### [Task details]
The answer must consist only of the lines from the line with "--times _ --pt" to the line with "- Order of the", both included, exactly as they stand below.

/---

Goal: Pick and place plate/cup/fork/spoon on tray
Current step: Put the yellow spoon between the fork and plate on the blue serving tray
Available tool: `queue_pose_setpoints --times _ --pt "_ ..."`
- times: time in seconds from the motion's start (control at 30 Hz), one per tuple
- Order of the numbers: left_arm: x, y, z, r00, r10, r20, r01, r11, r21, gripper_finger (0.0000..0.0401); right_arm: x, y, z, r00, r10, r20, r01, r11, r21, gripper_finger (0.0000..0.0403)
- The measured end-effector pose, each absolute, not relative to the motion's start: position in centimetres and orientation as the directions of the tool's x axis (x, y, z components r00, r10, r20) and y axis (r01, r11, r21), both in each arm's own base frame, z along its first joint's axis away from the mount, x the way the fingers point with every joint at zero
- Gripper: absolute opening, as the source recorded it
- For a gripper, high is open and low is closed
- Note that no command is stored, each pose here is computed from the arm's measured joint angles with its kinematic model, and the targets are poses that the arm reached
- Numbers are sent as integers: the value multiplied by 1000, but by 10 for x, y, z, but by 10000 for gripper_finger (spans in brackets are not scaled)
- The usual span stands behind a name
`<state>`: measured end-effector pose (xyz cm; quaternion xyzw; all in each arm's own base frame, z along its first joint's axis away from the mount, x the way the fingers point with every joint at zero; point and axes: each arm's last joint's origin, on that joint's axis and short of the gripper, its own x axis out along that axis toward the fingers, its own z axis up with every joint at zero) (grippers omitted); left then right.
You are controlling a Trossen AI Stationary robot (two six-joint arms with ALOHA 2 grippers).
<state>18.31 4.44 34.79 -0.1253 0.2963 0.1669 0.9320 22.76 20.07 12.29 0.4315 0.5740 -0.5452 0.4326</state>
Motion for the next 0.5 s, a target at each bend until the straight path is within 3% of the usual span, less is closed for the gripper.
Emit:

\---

### [Answer box]
Available tool: `queue_pose_setpoints --times _ --pt "_ ..."`
- times: time in seconds from the motion's start (control at 30 Hz), one per tuple
- Order of the numbers: left_arm: x, y, z, r00, r10, r20, r01, r11, r21, gripper_finger (0.0000..0.0401); right_arm: x, y, z, r00, r10, r20, r01, r11, r21, gripper_finger (0.0000..0.0403)

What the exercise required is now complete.